According to provisional results, the party won together with the Association of Timorese Heroes 3.20% of the vote in the June 2007 parliamentary election, and 2 seats. Manuel Tilman of KOTA and Jacob Xavier then entered the National Parliament of East Timor with 65 deputies on behalf of the alliance. The alliance was dissolved after the election. The PPT was not admitted to the 2012 parliamentary elections because it did not submit its electoral list to the electoral authorities by the deadline. Jacob Xavier instead ran on the list of the Partido Democrático (PD) and was thus able to re-enter the national parliament. However, he died only a few weeks later.

In the 2017 parliamentary elections, the PPT fell out of the round of competing parties when the lists of supporters were examined. It had not met the necessary eligibility criteria.

== Party flag ==

The Movimento Nacional para a Libertação de Timor-Díli (1979) and Movimento Popular Timor-Leste (1985), co-founded by party leader Jacob Xavier, already had blue and white flags, similar to the old royal flag of Portugal.
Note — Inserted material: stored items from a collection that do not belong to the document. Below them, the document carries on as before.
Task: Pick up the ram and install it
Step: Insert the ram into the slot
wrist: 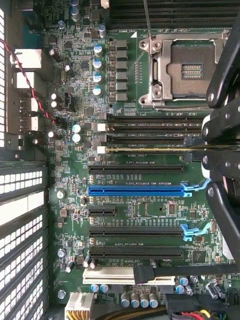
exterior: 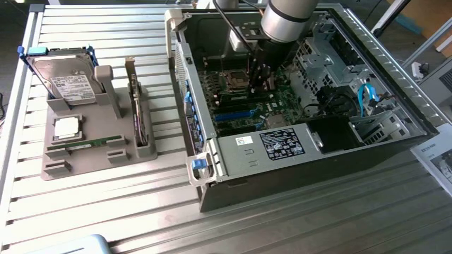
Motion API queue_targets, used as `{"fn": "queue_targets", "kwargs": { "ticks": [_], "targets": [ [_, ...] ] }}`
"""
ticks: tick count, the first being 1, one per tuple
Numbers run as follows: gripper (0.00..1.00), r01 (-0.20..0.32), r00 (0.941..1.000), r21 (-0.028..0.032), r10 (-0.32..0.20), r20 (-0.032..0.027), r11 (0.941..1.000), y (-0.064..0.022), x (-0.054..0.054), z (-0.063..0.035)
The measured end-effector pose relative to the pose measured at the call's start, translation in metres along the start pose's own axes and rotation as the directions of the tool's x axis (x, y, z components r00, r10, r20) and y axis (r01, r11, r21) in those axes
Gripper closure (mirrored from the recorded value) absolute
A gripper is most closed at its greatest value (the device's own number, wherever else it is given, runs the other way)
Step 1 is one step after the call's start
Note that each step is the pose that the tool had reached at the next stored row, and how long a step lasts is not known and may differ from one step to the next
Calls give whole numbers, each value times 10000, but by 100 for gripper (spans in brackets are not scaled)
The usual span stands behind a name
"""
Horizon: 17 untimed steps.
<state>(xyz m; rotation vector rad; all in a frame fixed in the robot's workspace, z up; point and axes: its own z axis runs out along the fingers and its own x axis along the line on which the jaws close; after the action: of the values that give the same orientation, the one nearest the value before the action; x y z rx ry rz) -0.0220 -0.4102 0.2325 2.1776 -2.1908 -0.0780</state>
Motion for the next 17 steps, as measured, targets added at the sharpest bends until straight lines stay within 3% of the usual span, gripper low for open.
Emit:
{"fn": "queue_targets", "kwargs": {
  "ticks": [17],
  "targets": [
    [87, -108, 9999, -4, 108, 5, 9999, -44, 0, 34]
  ]
}}
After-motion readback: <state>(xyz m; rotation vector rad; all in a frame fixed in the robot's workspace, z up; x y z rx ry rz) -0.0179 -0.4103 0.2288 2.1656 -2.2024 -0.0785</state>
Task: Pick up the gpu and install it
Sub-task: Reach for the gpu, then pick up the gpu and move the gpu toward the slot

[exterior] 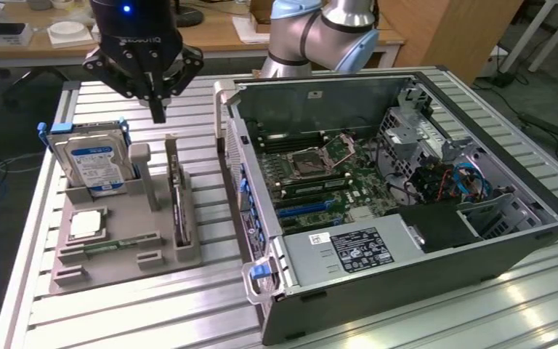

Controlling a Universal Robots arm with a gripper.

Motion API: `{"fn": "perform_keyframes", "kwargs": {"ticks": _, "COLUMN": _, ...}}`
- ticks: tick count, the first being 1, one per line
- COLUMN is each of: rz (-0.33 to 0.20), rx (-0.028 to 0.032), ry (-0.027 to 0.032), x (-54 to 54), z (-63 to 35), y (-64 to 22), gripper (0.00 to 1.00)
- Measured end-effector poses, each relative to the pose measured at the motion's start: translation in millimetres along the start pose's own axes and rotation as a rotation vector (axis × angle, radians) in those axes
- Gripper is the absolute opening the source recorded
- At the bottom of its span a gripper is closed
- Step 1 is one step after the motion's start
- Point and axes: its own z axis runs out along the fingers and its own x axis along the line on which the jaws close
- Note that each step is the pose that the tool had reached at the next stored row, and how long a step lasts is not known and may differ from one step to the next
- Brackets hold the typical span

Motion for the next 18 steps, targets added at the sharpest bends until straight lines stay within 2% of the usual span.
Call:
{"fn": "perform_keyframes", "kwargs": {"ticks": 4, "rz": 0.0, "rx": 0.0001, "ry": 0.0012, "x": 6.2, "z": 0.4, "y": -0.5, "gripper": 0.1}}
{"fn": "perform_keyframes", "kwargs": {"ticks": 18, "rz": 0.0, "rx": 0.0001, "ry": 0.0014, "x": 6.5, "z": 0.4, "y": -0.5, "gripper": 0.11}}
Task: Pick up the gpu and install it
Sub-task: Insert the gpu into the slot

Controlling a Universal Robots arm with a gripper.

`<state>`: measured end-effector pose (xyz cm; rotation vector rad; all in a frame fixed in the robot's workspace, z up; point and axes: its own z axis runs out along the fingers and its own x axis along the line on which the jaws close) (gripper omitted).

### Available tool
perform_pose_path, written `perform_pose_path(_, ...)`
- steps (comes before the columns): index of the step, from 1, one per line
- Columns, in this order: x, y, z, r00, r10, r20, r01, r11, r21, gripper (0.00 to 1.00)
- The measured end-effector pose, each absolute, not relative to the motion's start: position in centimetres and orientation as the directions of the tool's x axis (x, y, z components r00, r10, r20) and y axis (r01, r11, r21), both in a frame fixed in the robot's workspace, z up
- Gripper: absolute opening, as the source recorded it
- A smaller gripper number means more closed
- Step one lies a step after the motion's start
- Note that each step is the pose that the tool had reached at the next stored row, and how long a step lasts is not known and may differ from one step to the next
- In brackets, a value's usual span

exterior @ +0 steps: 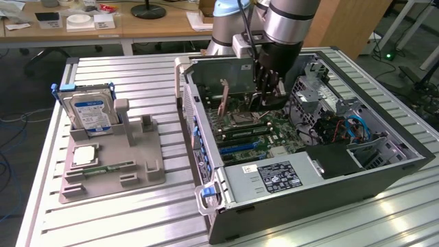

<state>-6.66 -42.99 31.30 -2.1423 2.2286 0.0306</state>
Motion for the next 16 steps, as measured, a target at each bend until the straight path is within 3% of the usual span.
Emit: perform_pose_path(16, -7.13, -43.63, 30.52, -0.039, -0.998, -0.05, -0.999, 0.04, -0.02, 0.28)
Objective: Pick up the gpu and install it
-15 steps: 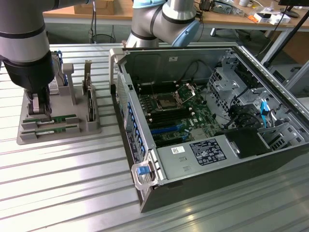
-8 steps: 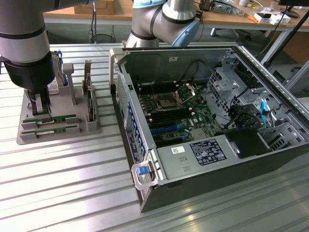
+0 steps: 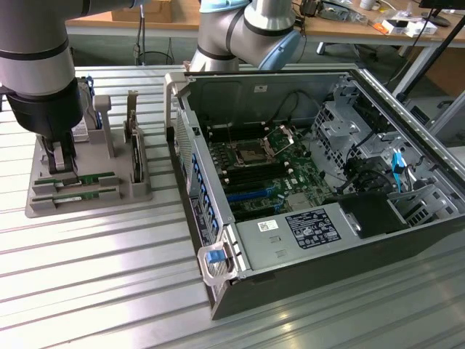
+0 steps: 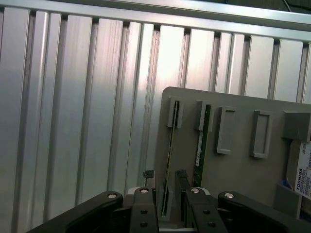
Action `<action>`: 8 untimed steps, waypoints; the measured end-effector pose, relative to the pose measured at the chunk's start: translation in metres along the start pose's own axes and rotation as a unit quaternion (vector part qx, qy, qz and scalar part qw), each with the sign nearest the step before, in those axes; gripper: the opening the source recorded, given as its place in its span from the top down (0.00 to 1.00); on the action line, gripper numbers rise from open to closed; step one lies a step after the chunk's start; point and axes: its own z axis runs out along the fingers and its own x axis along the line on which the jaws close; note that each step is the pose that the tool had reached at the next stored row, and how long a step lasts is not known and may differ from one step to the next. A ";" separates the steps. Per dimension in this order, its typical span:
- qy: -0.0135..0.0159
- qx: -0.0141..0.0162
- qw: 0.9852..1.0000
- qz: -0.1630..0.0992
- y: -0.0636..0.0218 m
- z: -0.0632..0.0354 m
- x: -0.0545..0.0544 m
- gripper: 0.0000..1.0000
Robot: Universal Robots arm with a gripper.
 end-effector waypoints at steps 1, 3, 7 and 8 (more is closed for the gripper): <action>0.000 0.000 1.000 0.000 0.0000 0.0001 0.000 0.70; 0.000 0.000 1.000 0.000 0.0000 0.0005 0.000 0.70; 0.000 0.000 1.000 0.000 0.0000 0.0012 0.000 0.70; 0.000 0.000 1.000 0.000 -0.0001 0.0014 0.000 0.70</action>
And the emblem of today's party flag was also already in use. It shows royal Timorese symbols, such as the Kaibauk crown or the Belak disc. It also features the coat of arms of Portugal and two roosters as shield bearers. Also a relic of the predecessor movements is the name Timor-Dili on the banner, a replacement for the old colonial name Portuguese Timor.